Lines that include the string "labels" are the ones to copy from the entries below.

____ MATERIAL PROVIDED

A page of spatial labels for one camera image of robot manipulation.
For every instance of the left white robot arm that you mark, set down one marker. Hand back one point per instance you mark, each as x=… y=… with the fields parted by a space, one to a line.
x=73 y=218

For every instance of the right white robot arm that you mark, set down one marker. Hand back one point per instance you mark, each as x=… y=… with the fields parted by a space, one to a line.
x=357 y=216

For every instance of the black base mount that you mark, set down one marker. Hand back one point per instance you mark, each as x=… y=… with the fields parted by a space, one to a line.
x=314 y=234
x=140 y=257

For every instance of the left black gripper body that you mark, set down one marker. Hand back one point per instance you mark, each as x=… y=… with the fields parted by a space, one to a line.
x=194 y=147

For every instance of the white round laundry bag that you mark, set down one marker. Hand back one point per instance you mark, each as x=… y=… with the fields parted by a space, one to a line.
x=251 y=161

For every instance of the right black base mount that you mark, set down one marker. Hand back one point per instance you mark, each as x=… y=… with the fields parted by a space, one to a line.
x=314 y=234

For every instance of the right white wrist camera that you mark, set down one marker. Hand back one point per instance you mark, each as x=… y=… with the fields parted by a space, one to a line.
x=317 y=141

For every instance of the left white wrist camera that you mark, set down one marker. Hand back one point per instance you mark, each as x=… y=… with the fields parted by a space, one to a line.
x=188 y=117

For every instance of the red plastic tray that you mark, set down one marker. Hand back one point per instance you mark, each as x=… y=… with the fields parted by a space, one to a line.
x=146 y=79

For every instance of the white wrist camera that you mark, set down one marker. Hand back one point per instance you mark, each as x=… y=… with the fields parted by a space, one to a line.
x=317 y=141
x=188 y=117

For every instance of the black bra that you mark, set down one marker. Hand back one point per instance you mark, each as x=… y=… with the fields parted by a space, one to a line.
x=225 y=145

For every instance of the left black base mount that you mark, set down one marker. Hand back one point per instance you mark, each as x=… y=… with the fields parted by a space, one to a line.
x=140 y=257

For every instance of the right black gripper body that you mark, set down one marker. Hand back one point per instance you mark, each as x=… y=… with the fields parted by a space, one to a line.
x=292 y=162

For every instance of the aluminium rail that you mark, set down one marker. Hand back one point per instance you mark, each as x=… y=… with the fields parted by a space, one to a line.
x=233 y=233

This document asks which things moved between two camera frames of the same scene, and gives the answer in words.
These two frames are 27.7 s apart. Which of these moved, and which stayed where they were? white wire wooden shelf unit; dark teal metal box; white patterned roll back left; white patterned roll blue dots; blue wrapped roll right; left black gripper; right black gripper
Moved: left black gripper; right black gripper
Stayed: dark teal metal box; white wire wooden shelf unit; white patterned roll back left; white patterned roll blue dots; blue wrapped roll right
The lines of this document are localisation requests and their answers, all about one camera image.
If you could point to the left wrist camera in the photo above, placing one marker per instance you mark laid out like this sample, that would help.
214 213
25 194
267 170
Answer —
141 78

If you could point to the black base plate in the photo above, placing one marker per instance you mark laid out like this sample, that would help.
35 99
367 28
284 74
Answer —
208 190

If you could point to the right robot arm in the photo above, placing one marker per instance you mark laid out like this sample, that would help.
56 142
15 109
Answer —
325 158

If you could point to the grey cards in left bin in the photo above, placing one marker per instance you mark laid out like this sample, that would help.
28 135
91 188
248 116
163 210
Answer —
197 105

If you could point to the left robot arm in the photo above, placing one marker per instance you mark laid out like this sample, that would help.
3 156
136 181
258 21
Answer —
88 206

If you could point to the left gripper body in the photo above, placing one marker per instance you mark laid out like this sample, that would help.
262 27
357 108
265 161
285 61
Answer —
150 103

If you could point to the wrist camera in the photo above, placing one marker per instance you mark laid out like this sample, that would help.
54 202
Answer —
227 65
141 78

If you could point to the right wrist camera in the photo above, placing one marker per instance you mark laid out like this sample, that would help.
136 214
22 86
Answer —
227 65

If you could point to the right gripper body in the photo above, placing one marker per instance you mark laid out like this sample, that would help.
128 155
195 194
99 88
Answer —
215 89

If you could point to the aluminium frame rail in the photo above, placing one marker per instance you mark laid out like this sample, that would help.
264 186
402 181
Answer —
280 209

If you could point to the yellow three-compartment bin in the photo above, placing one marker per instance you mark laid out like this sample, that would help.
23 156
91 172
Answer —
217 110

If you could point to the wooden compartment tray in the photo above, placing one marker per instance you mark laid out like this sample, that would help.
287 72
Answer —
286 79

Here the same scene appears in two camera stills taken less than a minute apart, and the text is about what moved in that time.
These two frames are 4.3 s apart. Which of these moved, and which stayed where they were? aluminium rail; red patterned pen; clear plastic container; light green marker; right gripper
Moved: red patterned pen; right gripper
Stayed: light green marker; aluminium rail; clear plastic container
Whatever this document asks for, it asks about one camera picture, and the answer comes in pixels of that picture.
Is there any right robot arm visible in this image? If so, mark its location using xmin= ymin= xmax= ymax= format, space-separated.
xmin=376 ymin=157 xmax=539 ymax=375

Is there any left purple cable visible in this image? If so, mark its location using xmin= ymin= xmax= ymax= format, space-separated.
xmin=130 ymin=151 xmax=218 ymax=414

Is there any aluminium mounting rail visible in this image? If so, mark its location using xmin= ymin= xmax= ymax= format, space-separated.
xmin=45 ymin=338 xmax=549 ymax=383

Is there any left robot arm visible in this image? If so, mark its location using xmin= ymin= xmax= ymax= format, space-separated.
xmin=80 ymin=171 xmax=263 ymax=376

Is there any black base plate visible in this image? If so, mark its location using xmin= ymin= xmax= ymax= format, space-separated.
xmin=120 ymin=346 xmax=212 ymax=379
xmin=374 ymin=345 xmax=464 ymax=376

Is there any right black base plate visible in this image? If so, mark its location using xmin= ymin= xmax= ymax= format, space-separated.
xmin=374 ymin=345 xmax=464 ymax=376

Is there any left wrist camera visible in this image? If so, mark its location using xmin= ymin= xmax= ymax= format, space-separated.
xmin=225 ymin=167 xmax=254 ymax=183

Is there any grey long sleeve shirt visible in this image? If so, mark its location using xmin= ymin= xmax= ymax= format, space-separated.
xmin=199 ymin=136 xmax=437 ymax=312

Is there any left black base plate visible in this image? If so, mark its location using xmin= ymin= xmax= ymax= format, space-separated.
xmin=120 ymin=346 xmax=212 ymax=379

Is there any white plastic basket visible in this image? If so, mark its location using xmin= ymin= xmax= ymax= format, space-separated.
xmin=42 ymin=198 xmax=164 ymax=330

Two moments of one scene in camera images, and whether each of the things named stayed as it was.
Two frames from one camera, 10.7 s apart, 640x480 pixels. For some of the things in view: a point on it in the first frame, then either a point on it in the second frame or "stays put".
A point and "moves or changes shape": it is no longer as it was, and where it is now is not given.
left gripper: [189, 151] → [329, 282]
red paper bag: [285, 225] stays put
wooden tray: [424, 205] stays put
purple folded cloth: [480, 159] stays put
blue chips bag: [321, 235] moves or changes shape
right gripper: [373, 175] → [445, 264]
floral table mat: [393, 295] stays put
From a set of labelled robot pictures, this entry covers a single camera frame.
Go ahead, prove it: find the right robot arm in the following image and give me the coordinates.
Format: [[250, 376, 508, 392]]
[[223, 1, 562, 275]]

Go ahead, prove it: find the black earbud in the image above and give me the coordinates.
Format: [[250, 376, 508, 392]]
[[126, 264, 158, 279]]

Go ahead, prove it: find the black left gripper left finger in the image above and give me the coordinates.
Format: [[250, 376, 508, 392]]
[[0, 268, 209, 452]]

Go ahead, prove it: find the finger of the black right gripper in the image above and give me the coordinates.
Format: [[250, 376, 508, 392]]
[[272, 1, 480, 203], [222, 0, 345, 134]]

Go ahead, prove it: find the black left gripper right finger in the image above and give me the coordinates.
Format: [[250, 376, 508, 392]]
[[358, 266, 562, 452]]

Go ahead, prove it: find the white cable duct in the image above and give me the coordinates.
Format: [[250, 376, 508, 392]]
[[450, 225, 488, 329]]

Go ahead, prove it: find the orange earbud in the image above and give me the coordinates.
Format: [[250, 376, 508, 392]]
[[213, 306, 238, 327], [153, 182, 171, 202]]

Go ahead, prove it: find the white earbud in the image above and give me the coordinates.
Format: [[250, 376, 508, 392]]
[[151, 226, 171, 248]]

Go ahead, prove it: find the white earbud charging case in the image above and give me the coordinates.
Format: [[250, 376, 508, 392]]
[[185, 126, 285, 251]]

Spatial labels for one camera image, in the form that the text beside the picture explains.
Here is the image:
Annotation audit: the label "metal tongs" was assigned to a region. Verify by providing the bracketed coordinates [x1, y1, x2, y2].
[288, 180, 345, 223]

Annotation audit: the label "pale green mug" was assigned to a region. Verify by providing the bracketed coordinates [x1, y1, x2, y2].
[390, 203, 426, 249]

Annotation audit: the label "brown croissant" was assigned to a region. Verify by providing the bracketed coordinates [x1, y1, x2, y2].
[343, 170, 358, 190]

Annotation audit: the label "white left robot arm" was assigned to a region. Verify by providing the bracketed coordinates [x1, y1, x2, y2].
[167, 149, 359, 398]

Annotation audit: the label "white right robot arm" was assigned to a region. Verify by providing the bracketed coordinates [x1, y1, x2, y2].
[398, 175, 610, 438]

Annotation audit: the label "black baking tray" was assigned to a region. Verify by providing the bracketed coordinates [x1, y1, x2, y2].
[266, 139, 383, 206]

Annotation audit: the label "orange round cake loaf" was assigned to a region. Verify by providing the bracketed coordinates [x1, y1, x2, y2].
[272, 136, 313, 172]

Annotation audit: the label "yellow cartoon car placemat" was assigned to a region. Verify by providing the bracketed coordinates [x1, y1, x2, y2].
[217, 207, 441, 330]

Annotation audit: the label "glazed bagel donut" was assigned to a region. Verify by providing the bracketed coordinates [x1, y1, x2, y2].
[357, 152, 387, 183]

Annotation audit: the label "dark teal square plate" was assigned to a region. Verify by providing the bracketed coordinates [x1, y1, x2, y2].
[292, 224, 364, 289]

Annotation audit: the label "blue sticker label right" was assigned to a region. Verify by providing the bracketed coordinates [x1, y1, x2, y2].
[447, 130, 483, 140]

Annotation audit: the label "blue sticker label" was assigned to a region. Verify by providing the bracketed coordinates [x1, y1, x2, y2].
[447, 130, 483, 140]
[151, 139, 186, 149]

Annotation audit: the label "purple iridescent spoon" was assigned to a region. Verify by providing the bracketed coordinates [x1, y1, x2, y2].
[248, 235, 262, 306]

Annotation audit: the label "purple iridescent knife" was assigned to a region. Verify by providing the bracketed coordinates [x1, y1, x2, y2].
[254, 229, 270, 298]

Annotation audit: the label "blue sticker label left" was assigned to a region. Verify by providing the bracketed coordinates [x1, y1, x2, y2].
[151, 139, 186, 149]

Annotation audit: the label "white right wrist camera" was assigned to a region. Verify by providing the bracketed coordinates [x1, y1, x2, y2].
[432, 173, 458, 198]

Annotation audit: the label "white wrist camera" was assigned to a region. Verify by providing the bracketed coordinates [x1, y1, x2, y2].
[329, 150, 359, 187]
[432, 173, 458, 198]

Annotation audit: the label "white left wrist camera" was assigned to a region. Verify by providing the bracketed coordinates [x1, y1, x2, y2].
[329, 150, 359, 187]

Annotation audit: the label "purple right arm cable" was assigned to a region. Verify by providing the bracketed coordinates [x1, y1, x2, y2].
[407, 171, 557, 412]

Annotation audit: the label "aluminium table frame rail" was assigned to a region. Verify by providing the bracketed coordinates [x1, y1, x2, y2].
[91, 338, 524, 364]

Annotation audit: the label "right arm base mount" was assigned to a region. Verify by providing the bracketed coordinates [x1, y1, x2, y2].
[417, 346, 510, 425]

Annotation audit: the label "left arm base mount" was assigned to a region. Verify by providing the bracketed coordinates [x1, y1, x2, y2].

________

> TASK ANSWER
A page of spatial labels for one camera image of robot manipulation.
Spatial labels for one camera image, in the form that the text beside the picture explains.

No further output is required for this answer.